▶ [Data section]
Segment Open
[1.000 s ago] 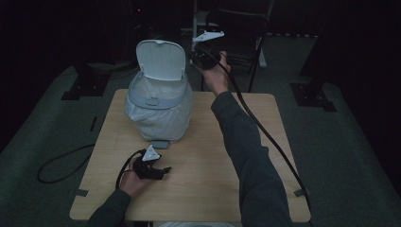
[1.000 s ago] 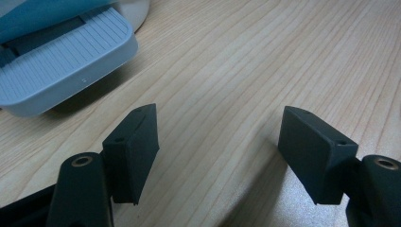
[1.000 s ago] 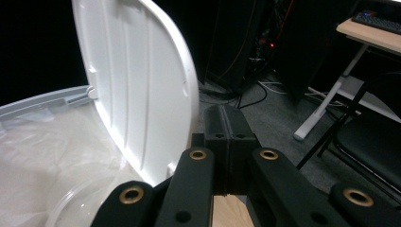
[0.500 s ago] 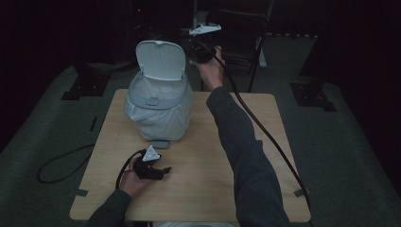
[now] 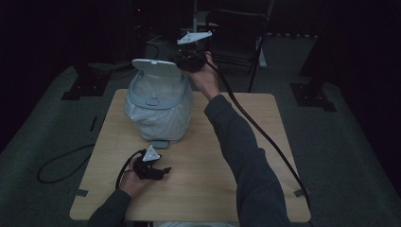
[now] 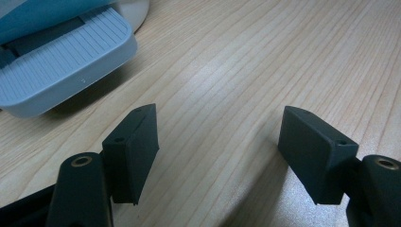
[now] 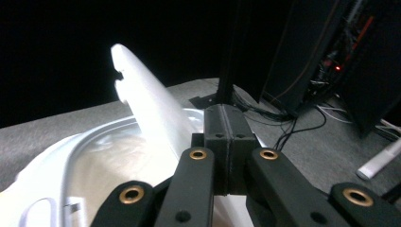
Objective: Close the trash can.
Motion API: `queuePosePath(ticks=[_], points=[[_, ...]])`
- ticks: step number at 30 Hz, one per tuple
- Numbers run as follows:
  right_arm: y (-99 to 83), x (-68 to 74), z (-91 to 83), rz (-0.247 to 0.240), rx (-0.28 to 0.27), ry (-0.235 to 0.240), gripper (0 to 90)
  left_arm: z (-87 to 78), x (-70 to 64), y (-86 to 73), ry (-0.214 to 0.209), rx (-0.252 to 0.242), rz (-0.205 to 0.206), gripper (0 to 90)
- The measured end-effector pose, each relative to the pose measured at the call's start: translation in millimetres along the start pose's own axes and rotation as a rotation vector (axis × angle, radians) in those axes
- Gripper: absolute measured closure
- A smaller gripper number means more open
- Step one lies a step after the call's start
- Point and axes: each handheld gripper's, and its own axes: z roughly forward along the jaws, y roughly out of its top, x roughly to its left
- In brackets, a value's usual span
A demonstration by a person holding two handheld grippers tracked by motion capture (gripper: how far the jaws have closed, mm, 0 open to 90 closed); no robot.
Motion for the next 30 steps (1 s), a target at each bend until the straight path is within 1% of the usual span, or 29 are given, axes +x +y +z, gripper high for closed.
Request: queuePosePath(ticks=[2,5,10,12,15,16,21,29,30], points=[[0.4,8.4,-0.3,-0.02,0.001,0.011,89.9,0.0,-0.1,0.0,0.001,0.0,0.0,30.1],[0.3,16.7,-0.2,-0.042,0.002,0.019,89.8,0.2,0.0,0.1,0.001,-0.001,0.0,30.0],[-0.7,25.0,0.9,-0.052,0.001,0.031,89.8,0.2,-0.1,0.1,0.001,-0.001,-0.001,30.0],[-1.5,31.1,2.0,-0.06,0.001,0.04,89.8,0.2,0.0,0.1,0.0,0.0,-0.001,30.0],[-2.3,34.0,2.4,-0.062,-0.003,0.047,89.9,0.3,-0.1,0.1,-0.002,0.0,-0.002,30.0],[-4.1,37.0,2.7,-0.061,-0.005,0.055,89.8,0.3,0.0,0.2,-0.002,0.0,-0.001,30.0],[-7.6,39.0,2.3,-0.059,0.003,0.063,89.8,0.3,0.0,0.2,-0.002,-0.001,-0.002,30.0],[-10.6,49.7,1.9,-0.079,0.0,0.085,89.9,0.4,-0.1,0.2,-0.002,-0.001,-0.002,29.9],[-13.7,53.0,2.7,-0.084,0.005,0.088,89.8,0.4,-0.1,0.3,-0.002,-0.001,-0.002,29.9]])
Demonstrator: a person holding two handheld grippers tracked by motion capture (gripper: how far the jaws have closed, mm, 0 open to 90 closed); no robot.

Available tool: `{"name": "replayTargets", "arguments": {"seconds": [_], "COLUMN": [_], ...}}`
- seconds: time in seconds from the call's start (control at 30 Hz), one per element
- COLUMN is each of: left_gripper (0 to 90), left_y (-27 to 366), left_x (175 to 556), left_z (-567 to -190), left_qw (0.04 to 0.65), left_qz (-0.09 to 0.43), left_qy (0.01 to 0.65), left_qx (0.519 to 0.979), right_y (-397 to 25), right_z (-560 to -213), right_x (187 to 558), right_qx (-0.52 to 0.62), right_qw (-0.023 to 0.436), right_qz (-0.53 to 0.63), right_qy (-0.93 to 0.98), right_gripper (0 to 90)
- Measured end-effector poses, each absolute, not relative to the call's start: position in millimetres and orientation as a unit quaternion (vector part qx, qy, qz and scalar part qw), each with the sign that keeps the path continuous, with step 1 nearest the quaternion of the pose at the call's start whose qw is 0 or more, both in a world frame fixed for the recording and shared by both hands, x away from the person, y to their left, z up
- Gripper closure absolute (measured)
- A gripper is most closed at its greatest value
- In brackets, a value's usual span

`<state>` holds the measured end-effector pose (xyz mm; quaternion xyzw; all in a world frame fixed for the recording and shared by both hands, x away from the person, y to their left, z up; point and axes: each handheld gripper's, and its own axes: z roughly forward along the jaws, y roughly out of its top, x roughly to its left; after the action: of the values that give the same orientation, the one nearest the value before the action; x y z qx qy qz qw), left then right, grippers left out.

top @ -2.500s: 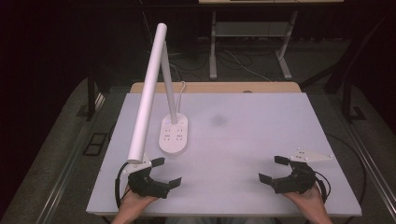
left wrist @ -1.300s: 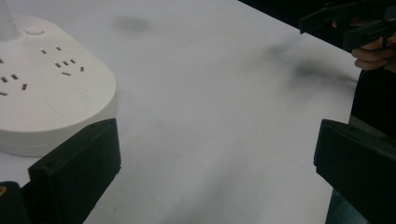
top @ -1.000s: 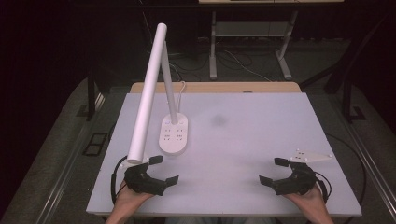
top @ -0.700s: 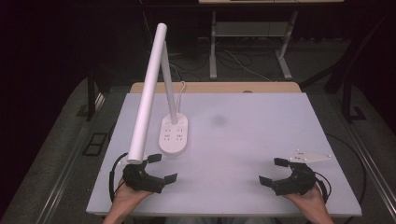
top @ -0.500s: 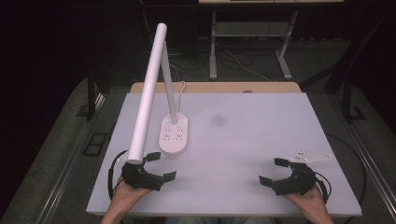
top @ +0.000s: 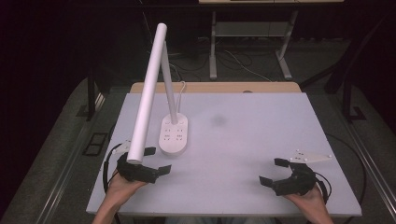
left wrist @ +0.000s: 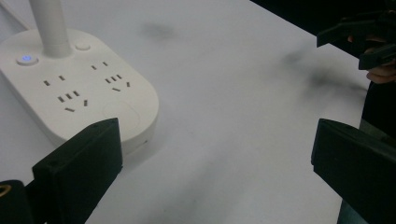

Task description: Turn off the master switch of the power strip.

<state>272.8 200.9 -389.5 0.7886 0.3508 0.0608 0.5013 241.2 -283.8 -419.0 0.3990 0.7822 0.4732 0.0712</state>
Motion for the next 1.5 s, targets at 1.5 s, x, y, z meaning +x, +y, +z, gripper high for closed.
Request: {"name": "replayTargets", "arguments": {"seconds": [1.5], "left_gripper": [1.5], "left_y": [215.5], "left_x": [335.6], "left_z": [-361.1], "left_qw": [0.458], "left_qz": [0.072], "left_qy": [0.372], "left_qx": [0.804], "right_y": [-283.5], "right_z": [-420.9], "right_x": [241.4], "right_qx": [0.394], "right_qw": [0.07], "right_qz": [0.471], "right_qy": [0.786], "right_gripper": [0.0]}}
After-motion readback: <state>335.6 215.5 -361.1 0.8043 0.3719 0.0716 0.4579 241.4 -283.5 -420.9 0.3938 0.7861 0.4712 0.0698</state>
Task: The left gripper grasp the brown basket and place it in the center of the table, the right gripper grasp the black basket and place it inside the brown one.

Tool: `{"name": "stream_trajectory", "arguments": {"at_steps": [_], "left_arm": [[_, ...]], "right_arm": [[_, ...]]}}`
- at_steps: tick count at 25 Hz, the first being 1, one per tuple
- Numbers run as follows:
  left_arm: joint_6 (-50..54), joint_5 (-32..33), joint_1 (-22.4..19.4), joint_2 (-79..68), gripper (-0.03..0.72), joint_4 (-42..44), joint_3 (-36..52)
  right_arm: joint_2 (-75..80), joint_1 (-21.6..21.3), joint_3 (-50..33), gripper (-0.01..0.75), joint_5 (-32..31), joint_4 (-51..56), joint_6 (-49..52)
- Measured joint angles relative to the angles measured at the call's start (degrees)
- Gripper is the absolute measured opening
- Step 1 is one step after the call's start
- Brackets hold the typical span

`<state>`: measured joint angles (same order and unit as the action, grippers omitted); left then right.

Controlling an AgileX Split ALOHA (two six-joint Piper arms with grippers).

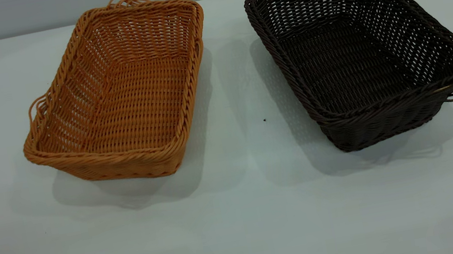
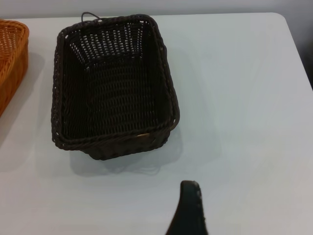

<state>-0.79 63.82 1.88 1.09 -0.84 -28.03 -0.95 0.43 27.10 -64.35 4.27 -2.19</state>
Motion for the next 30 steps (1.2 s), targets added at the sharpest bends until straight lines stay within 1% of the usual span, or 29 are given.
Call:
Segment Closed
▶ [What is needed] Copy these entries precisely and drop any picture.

▶ [Output below]
[1.000 s ago] 
[1.000 s ago] 
[1.000 s ago] 
[0.500 s ago] 
[now] 
[now] 
[now] 
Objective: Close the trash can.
Motion API: `queuePosePath(ticks=[_], points=[[_, ...]])`
- ticks: step number at 30 Hz, one per tuple
- Numbers run as follows:
  right_arm: y (-99 to 83), x (-68 to 74), z (-91 to 83), rz (-0.247 to 0.240), rx (-0.28 to 0.27), ry (-0.235 to 0.240), gripper (0 to 90)
  left_arm: z (-87 to 78), x (-70 to 64), y (-86 to 73), ry (-0.214 to 0.209), rx (-0.252 to 0.242), rz (-0.205 to 0.206), gripper (0 to 90)
- The measured end-effector pose, each relative to the pose measured at the call's start: translation in millimetres along the start pose's own axes and rotation as a rotation vector (axis × angle, radians) in those axes
- Gripper: absolute measured closure
- A smaller gripper number means more open
- Step one lies a step after the call's start
- Point and axes: each handheld gripper's, and its own axes: z roughly forward along the jaws, y roughly out of its top, x roughly to its left
- In brackets, a value's usual span
A demonstration by a person holding two handheld grippers tracked by motion capture (gripper: how far the jaws have closed, mm, 0 open to 90 closed); no robot.
Motion for the next 30 steps (1 s), a target at each bend until the straight path is within 1% of the usual span, or 29 are given, axes +x +y +z, gripper high for closed.
Request: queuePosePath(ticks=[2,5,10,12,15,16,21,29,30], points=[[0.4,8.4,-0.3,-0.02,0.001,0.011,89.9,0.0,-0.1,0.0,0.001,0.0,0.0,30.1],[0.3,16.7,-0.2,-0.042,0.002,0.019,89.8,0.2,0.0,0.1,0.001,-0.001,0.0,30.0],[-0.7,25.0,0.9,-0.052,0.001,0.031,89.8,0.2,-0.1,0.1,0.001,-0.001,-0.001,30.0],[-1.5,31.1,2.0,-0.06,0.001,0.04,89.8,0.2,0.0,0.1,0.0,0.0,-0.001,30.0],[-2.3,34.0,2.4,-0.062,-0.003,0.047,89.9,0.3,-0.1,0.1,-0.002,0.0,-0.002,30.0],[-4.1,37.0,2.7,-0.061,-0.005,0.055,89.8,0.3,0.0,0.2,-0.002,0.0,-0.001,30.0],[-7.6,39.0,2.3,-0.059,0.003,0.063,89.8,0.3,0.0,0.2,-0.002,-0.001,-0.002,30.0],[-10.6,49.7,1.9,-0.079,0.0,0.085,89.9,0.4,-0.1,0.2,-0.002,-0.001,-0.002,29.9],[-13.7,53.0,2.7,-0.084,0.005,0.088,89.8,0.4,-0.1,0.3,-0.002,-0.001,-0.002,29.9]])
Demonstrator: a person holding two handheld grippers tracked by motion capture (gripper: how far the jaws have closed, mm, 0 open to 90 closed); no robot.

Available tool: `{"name": "replayTargets", "arguments": {"seconds": [_], "COLUMN": [_], ...}}`
- seconds: time in seconds from the call's start (control at 30 Hz), one per element
- COLUMN is each of: left_gripper (0 to 90), left_y (-27 to 366), left_x (175 to 556), left_z (-567 to -190), left_qw (0.04 to 0.65), left_qz (-0.09 to 0.43), left_qy (0.01 to 0.65), left_qx (0.519 to 0.979), right_y (-397 to 25), right_z (-560 to -213), right_x (187 to 558), right_qx (-0.52 to 0.62), right_qw (-0.023 to 0.436), right_qz (-0.53 to 0.63), right_qy (-0.93 to 0.98), right_gripper (0 to 90)
- Measured end-effector poses, each absolute, not relative to the call's start: position in millimetres and orientation as a unit quaternion (vector part qx, qy, qz and scalar part qw), each with the sign that keeps the path continuous, with step 1 nearest the quaternion of the pose at the call's start whose qw is 0 or more, both in a world frame fixed for the recording and shared by both hands, x away from the person, y to their left, z up
- Gripper closure absolute (measured)
- A gripper is most closed at its greatest value
- In brackets, a value's usual span

`<state>` holds the measured end-effector pose (xyz mm; quaternion xyzw; all in a world frame fixed for the recording and shared by both hands, x away from the person, y to their left, z up; point and axes: each handheld gripper's, and its own axes: z roughly forward along the jaws, y roughly out of its top, x roughly to its left; after the action: of the values that give the same orientation, the one nearest the value before the action; x y z qx qy qz qw), left then right, grippers left out.

top @ -2.500s: 
left wrist @ -1.300s: 
top @ -1.000s: 
top @ -0.700s: 
top @ -0.500s: 
top @ +0.000s: 
left wrist @ +0.000s: 

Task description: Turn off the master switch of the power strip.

<state>272.8 200.9 -389.5 0.7886 0.3508 0.0608 0.5013 241.2 -283.8 -419.0 0.3990 0.7822 0.4732 0.0712</state>
Motion for the next 1.5 s, targets at 1.5 s, x, y, z meaning +x, +y, +z, gripper high for closed.
Request: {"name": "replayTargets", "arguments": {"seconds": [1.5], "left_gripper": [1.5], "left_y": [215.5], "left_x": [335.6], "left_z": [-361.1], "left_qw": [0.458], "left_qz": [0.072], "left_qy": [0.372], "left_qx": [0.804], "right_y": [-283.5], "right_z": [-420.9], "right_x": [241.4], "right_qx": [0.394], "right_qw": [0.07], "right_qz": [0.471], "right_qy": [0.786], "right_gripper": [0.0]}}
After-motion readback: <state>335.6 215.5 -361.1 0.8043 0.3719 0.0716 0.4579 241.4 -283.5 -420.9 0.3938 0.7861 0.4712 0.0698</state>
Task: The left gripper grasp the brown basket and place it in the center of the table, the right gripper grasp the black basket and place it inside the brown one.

Tool: `{"name": "stream_trajectory", "arguments": {"at_steps": [_], "left_arm": [[_, ...]], "right_arm": [[_, ...]]}}`
- at_steps: tick count at 25 Hz, the first being 1, one per tuple
- Numbers run as follows:
  left_arm: joint_6 (-50..54), joint_5 (-32..33), joint_1 (-22.4..19.4), joint_2 (-79..68), gripper (-0.03..0.72), joint_4 (-42..44), joint_3 (-36..52)
  right_arm: joint_2 (-75..80), joint_1 (-21.6..21.3), joint_3 (-50..33), gripper (-0.01..0.75), joint_5 (-32..31), joint_4 (-51..56), joint_6 (-49..52)
- Measured joint angles relative to the angles measured at the call's start (degrees)
- Gripper is the absolute measured opening
- Step 1 is one step after the call's start
- Brackets hold the typical span

`<state>`: measured joint angles (same order and unit as the action, grippers omitted); left then right.

Controlling an AgileX Split ALOHA (two six-joint Piper arms with grippers).


<state>-0.79 63.82 1.88 1.09 -0.84 -28.03 -0.95 0.43 27.10 -64.35 4.27 -2.19</state>
Motion for the next 30 steps (1.2 s), targets added at the sharpest bends until straight lines stay within 1% of the usual span, or 29 are given.
Call:

What appears above is the complete answer to the exercise.